Action item: Write out the entries below exactly. End with the line that contains "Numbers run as".
Data for the task below:
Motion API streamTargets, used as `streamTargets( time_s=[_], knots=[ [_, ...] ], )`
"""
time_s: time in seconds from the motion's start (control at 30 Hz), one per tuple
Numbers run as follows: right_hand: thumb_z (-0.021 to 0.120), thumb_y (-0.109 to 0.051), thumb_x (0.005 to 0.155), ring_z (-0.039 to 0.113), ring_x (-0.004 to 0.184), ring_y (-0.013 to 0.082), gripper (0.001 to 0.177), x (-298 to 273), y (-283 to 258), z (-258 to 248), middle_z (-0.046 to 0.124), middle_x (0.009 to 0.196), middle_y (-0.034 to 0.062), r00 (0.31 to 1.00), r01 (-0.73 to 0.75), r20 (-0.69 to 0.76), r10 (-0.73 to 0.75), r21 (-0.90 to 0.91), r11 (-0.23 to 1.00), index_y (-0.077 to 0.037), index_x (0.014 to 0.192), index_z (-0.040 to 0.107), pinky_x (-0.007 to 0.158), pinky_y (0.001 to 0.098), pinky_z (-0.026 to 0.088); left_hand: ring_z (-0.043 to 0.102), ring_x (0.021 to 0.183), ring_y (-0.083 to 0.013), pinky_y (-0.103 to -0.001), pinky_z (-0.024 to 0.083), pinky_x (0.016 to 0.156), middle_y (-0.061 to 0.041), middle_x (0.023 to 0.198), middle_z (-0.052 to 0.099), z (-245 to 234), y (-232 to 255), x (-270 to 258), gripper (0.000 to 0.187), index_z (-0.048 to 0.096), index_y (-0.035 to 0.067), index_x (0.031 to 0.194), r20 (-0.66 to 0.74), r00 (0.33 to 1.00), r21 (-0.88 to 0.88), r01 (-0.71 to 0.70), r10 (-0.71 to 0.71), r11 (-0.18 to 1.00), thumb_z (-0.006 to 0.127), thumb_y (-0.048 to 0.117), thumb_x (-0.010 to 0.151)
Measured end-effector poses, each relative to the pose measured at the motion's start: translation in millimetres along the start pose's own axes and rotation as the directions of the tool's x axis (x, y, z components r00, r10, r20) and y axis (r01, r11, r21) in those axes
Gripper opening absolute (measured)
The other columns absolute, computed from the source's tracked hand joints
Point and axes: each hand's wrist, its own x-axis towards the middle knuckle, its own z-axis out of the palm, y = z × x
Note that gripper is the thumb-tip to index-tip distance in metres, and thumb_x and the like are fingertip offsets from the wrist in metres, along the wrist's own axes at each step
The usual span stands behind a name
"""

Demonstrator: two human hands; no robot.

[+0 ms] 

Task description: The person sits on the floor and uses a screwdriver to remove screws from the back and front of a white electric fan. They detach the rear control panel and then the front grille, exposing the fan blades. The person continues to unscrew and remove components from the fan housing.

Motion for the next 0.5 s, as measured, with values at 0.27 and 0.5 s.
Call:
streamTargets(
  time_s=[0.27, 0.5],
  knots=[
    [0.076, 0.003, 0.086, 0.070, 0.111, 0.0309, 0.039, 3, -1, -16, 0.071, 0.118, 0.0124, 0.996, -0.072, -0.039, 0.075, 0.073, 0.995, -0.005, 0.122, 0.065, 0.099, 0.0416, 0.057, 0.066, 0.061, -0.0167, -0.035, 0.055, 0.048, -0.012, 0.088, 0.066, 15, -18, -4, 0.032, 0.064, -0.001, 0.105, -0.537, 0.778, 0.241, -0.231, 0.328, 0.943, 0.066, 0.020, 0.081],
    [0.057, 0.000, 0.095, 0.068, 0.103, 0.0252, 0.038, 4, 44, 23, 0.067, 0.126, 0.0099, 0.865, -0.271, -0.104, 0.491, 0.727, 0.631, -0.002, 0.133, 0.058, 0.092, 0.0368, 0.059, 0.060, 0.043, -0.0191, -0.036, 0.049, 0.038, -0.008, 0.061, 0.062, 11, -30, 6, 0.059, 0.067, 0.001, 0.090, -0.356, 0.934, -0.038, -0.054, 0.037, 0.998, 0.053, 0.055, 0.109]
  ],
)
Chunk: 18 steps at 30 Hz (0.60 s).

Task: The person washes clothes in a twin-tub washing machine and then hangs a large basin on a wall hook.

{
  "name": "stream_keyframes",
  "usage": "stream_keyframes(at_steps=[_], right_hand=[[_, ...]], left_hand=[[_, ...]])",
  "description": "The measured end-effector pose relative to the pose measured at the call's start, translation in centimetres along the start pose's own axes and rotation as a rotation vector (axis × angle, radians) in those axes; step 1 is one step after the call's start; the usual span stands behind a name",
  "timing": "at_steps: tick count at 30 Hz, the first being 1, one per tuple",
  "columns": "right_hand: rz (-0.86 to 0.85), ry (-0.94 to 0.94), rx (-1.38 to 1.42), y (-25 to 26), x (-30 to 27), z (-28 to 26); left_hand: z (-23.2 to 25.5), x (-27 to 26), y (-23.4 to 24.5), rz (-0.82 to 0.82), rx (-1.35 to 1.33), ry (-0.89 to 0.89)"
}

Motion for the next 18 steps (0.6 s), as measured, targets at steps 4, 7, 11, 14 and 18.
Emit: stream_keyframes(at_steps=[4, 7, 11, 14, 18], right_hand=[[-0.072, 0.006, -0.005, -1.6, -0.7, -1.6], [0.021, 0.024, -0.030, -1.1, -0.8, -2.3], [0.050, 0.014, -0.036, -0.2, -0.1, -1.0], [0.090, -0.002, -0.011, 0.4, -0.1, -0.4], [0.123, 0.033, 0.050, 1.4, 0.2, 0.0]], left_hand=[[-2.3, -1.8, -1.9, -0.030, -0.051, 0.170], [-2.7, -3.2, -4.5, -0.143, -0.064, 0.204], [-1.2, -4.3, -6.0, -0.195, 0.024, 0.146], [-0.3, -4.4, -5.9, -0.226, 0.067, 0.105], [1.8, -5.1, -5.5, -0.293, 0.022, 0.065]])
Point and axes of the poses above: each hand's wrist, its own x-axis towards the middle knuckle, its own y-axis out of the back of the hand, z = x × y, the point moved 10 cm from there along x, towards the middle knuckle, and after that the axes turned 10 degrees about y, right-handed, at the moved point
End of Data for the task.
Your response:
Motion API streamTargets, used as `streamTargets( time_s=[_], knots=[ [_, ...] ], )`
"""
time_s: time in seconds from the motion's start (control at 30 Hz), one per tuple
Numbers run as follows: right_hand: thumb_z (-0.021 to 0.120), thumb_y (-0.109 to 0.051), thumb_x (0.005 to 0.155), ring_z (-0.039 to 0.113), ring_x (-0.004 to 0.184), ring_y (-0.013 to 0.082), gripper (0.001 to 0.177), x (-298 to 273), y (-283 to 258), z (-258 to 248), middle_z (-0.046 to 0.124), middle_x (0.009 to 0.196), middle_y (-0.034 to 0.062), r00 (0.31 to 1.00), r01 (-0.73 to 0.75), r20 (-0.69 to 0.76), r10 (-0.73 to 0.75), r21 (-0.90 to 0.91), r11 (-0.23 to 1.00), index_y (-0.077 to 0.037), index_x (0.014 to 0.192), index_z (-0.040 to 0.107), pinky_x (-0.007 to 0.158), pinky_y (0.001 to 0.098), pinky_z (-0.026 to 0.088); left_hand: ring_z (-0.043 to 0.102), ring_x (0.021 to 0.183), ring_y (-0.083 to 0.013), pinky_y (-0.103 to -0.001), pinky_z (-0.024 to 0.083), pinky_x (0.016 to 0.156), middle_y (-0.061 to 0.041), middle_x (0.023 to 0.198), middle_z (-0.052 to 0.099), z (-245 to 234), y (-232 to 255), x (-270 to 258), gripper (0.000 to 0.187), index_z (-0.048 to 0.096), index_y (-0.035 to 0.067), index_x (0.031 to 0.194), r20 (-0.66 to 0.74), r00 (0.33 to 1.00), r21 (-0.88 to 0.88), r01 (-0.71 to 0.70), r10 (-0.71 to 0.71), r11 (-0.18 to 1.00), thumb_z (-0.006 to 0.127), thumb_y (-0.048 to 0.117), thumb_x (-0.010 to 0.151)

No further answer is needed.